> About this exercise:
Output only the lines of the entries that follow, starting at the one with "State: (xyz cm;" and running down to the one with "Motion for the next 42", both included and unchanged.

*** Opening of Information shown ***

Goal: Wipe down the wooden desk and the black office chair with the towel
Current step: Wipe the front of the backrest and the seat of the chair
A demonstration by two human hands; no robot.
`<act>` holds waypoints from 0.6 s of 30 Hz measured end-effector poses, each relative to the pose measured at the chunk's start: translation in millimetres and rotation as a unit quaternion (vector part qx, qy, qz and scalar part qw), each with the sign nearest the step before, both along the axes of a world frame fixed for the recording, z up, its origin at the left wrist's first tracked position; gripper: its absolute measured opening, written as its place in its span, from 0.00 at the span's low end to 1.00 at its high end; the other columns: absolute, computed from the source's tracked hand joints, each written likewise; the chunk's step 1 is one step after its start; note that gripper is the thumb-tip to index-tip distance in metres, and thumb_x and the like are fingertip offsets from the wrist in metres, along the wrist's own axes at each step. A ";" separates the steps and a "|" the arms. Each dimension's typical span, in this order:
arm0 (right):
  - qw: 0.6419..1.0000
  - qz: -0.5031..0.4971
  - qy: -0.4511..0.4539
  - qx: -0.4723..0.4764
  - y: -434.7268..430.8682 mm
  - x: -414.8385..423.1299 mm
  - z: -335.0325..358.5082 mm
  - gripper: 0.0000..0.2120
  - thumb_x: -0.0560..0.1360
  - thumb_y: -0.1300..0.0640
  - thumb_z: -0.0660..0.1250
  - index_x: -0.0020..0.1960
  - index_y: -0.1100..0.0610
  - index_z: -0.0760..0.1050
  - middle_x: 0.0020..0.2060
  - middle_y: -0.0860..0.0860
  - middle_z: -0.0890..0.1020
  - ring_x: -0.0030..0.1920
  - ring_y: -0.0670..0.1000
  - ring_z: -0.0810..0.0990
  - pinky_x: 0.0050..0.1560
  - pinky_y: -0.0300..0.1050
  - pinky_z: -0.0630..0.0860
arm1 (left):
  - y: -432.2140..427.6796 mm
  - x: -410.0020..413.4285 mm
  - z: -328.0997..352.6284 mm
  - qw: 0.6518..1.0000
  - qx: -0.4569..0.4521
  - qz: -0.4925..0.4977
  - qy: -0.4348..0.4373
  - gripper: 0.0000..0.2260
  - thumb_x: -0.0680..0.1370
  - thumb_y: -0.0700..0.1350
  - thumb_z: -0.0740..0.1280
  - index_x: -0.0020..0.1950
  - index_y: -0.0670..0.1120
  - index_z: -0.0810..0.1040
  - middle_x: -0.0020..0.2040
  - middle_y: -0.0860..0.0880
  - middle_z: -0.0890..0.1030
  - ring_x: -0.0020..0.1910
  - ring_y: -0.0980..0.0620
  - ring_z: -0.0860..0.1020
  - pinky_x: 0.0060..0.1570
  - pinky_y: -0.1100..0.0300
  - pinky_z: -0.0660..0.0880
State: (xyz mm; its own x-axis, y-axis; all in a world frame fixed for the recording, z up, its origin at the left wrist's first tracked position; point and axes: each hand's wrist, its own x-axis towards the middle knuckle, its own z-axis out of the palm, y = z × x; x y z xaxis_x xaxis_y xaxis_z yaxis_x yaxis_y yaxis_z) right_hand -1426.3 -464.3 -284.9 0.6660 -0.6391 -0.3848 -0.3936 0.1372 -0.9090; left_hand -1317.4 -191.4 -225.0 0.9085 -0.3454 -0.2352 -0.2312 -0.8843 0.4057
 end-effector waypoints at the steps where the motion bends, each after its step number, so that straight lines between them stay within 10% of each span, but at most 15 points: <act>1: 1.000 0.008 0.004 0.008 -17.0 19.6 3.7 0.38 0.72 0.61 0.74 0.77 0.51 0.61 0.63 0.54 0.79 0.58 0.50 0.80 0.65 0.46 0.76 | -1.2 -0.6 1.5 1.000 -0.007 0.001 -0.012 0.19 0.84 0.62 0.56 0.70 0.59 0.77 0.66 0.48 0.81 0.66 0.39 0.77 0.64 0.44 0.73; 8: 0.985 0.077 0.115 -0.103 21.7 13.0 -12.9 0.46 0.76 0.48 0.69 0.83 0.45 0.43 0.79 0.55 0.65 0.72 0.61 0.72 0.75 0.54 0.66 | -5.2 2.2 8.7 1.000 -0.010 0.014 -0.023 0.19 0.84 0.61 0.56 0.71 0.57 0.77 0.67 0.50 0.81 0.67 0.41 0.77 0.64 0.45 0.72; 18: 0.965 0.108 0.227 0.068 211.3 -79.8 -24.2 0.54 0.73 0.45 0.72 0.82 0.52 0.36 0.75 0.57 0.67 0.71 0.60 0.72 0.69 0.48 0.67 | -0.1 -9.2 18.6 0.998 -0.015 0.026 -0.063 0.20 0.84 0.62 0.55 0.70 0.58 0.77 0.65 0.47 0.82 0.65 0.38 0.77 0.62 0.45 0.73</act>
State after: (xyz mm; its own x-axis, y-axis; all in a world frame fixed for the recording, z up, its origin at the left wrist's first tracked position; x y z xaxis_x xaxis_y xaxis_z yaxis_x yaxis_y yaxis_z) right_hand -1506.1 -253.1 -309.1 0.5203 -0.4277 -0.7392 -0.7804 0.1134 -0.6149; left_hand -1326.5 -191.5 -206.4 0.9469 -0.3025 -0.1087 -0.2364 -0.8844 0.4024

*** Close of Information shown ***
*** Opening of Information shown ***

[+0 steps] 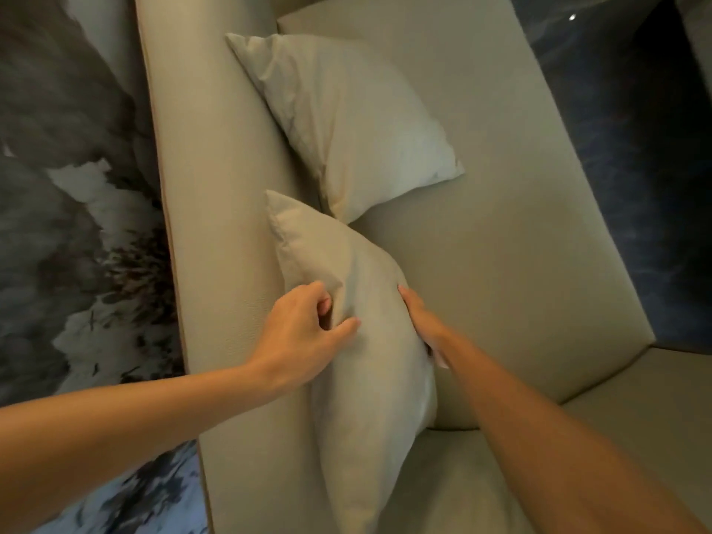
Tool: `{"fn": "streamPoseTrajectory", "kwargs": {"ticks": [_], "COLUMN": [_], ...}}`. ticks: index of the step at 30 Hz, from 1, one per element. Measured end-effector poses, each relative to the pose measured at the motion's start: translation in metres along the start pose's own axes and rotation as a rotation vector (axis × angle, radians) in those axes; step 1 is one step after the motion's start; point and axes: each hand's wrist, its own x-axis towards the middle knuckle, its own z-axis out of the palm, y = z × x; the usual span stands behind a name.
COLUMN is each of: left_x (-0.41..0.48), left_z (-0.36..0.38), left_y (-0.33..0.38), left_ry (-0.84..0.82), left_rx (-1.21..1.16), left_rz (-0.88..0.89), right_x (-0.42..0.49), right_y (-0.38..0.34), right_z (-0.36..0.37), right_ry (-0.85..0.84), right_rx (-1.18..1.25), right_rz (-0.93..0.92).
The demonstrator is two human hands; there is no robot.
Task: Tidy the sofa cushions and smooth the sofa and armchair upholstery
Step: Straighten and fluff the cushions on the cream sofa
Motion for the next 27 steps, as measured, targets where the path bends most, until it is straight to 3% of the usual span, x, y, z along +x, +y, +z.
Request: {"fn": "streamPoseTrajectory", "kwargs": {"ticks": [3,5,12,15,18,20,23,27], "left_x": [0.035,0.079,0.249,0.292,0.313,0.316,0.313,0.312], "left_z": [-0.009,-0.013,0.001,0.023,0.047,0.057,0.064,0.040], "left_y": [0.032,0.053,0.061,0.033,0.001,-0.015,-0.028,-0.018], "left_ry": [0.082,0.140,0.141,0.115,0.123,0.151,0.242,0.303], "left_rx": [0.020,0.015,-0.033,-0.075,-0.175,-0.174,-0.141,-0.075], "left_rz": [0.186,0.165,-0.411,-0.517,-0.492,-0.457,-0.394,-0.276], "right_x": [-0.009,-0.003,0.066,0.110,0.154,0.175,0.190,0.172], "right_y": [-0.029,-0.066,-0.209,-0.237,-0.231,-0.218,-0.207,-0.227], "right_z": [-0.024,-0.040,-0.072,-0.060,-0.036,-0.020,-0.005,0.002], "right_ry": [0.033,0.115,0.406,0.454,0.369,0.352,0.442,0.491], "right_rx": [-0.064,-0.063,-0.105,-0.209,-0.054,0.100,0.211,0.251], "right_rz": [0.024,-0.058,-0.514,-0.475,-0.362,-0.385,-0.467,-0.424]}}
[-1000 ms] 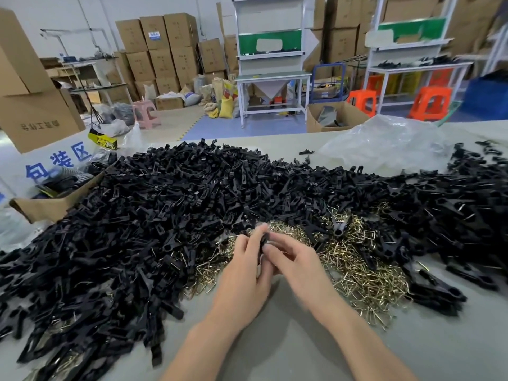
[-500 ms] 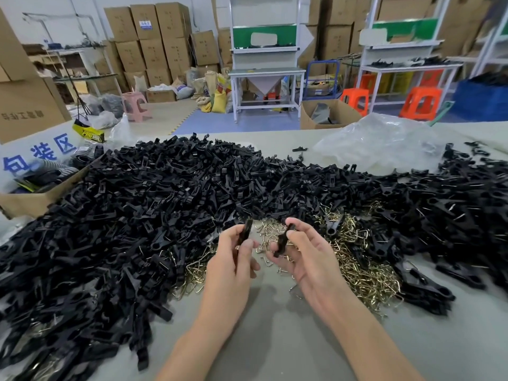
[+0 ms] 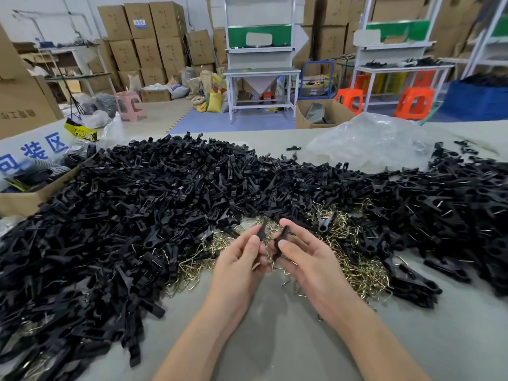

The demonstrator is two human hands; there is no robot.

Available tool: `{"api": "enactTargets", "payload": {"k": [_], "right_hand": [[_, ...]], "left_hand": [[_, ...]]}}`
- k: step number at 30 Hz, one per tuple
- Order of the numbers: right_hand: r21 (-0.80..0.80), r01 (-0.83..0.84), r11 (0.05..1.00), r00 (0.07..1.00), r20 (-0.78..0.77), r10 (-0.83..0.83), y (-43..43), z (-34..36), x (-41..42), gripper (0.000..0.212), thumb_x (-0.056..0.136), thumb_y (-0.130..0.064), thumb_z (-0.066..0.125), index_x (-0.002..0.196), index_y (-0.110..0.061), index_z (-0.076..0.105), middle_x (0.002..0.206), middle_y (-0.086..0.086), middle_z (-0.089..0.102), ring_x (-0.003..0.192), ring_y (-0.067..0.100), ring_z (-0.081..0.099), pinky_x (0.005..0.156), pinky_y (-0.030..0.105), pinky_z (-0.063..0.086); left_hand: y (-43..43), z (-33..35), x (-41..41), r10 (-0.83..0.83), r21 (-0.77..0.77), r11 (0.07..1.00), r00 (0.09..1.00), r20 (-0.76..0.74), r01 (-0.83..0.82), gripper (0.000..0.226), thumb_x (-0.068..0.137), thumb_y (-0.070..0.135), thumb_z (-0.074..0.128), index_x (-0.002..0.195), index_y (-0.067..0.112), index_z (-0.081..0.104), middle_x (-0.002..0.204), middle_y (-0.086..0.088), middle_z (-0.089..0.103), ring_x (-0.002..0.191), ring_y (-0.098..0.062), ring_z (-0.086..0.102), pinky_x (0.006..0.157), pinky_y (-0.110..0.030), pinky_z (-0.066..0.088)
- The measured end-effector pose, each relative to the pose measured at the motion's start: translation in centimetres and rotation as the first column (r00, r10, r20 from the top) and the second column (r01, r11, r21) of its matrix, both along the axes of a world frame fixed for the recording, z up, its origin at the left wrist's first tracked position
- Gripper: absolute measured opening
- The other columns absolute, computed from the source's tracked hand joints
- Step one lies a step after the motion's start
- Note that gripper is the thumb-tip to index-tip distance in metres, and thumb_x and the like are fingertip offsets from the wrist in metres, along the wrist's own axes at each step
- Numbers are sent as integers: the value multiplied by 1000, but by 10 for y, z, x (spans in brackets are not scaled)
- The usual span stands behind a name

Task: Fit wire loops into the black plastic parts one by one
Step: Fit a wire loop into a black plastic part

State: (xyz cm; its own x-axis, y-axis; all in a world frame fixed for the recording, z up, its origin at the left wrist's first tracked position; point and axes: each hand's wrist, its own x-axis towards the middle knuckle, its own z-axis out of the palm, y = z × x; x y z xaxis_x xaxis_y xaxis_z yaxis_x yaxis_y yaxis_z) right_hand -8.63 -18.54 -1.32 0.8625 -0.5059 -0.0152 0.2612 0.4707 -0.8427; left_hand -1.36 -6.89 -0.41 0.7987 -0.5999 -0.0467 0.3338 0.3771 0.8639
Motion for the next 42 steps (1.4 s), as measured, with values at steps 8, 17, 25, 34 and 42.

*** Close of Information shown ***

> Task output:
State: (xyz cm; its own x-axis, y-axis; all in a world frame fixed for the recording, z up, its origin at the left wrist's first tracked position; point and axes: each hand's wrist, its own x-axis towards the middle knuckle, its own z-axis out of the palm, y = z × x; x y z xaxis_x xaxis_y xaxis_z yaxis_x yaxis_y yaxis_z) right_hand -8.63 -18.54 -1.32 0.8625 -0.5059 -0.0152 0.2612 0.4707 -0.8427; left_hand -1.36 -6.89 -0.41 0.7987 -0.5999 -0.0467 0.3338 0.3771 0.8639
Motion for the next 42 steps (1.4 s), as measured, with values at steps 8, 17, 25, 34 and 42.

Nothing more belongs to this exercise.